Your assignment:
The answer must be a single number: how many lines in this listing hold the word "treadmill".
** Opening Collected material block **
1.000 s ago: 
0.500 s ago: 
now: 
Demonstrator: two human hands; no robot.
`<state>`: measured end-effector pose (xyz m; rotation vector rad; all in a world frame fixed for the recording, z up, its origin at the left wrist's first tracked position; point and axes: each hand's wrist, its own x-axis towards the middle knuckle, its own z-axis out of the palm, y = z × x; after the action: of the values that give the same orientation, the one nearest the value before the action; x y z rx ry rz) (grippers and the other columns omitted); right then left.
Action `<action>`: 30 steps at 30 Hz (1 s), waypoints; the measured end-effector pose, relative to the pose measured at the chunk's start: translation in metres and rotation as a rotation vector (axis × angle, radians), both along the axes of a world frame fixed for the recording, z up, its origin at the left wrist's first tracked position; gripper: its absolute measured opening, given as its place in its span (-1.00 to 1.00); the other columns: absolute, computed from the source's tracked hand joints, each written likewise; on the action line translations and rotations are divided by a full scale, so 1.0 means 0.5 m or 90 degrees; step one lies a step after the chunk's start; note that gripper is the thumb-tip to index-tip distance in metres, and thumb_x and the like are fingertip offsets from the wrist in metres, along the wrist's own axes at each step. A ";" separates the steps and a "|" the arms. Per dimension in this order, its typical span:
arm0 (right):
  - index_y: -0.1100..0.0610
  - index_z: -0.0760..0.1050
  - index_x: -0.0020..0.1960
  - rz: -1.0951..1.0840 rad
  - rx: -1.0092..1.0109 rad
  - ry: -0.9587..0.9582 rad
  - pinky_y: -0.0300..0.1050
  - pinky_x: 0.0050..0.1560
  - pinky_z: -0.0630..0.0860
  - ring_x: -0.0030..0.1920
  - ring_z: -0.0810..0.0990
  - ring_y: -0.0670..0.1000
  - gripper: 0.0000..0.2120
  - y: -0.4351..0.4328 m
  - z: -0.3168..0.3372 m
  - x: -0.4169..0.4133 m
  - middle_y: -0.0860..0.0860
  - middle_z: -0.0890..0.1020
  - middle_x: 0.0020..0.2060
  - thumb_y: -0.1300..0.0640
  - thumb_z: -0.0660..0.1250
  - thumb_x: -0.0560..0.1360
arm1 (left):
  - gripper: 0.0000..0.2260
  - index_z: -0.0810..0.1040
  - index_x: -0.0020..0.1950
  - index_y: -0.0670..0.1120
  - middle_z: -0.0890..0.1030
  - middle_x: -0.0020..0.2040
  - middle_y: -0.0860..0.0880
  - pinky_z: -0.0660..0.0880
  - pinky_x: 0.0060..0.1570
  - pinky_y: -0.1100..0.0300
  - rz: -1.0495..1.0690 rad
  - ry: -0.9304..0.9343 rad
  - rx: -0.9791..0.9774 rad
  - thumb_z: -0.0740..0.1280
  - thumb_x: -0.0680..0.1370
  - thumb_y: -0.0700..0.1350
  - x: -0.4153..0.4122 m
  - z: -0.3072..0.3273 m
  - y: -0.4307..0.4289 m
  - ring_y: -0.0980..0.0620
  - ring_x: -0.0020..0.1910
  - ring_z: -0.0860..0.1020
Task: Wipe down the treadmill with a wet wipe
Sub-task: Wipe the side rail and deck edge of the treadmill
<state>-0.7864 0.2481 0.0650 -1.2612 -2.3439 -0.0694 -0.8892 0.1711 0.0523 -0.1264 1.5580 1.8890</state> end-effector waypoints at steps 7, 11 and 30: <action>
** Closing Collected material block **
Output for this exercise:
2